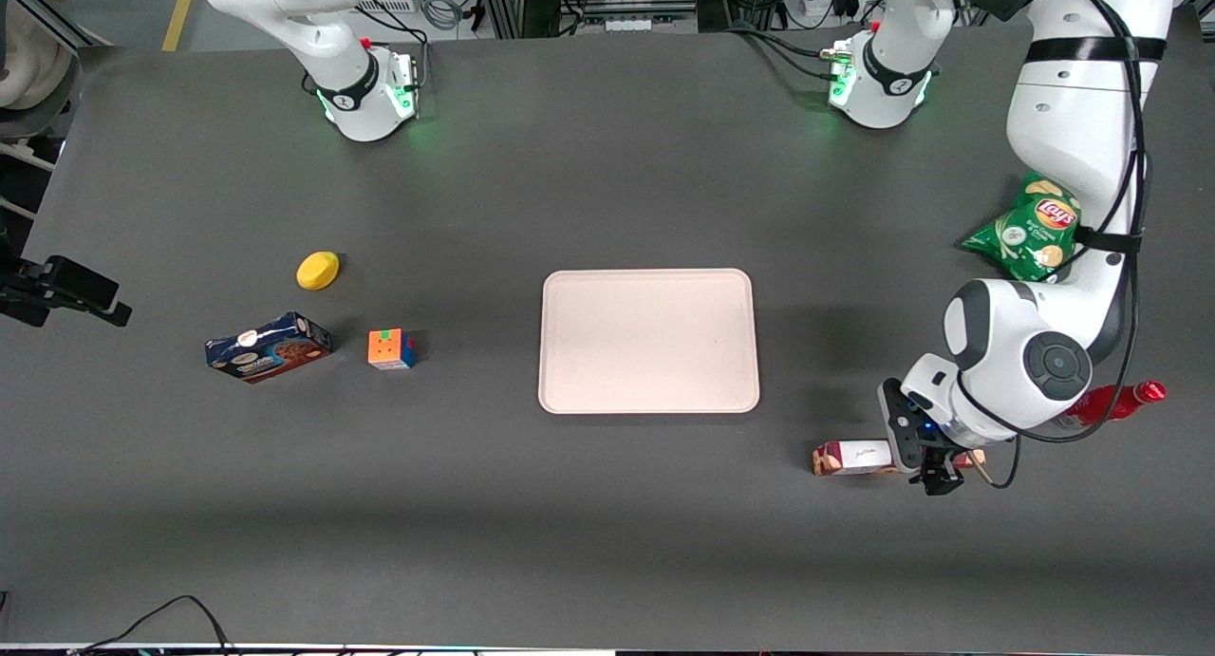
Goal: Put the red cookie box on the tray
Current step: 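Close the left gripper on the end of the cookie box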
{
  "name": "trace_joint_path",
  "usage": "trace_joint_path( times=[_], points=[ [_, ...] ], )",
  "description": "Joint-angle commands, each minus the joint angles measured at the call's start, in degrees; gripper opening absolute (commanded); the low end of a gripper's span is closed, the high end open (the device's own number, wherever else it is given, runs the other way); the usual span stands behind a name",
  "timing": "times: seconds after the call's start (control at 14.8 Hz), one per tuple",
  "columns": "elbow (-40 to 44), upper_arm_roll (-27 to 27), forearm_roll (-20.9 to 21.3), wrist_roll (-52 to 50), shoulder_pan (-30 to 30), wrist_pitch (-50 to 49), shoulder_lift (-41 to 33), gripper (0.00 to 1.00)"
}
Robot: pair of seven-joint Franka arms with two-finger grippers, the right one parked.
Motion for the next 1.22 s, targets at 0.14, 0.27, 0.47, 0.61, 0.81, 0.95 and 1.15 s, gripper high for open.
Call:
trace_joint_path(
  times=[0.14,0.27,0.47,0.61,0.81,0.95,1.15],
  points=[
    [-1.8,0.6,-1.8,-1.3,-0.6,0.6,0.1,0.95],
    [-1.7,0.6,-1.8,-1.2,-0.6,1.0,0.6,0.9],
    [-1.6,0.6,-1.7,-1.1,-1.2,1.9,1.3,0.78],
    [-1.4,0.6,-1.8,-1.2,-1.2,1.9,1.3,0.56],
    [-0.6,0.6,-2.4,-1.3,-1.2,1.3,1.8,0.17],
    [0.2,0.6,-2.3,-1.2,-1.3,0.8,2.0,0.03],
    [0.2,0.6,-2.4,-1.2,-1.3,0.6,2.0,0.0]
  ],
)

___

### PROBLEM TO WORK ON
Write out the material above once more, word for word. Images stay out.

### RESPONSE TO THE EXERCISE
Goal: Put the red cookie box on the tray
Current step: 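Close the left gripper on the end of the cookie box
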{
  "name": "trace_joint_path",
  "usage": "trace_joint_path( times=[_], points=[ [_, ...] ], )",
  "description": "Joint-angle commands, each minus the joint angles measured at the call's start, in degrees; gripper opening absolute (commanded); the low end of a gripper's span is closed, the high end open (the device's own number, wherever else it is given, runs the other way); the usual span stands behind a name",
  "timing": "times: seconds after the call's start (control at 14.8 Hz), one per tuple",
  "columns": "elbow (-40 to 44), upper_arm_roll (-27 to 27), forearm_roll (-20.9 to 21.3), wrist_roll (-52 to 50), shoulder_pan (-30 to 30), wrist_pitch (-50 to 49), shoulder_lift (-41 to 33), gripper (0.00 to 1.00)"
}
Robot: pair of seven-joint Franka arms with two-finger grippers, the right one parked.
Motion for the next 1.22 s, targets at 0.14, 0.27, 0.47, 0.61, 0.81, 0.95 and 1.15 s, gripper high for open.
Call:
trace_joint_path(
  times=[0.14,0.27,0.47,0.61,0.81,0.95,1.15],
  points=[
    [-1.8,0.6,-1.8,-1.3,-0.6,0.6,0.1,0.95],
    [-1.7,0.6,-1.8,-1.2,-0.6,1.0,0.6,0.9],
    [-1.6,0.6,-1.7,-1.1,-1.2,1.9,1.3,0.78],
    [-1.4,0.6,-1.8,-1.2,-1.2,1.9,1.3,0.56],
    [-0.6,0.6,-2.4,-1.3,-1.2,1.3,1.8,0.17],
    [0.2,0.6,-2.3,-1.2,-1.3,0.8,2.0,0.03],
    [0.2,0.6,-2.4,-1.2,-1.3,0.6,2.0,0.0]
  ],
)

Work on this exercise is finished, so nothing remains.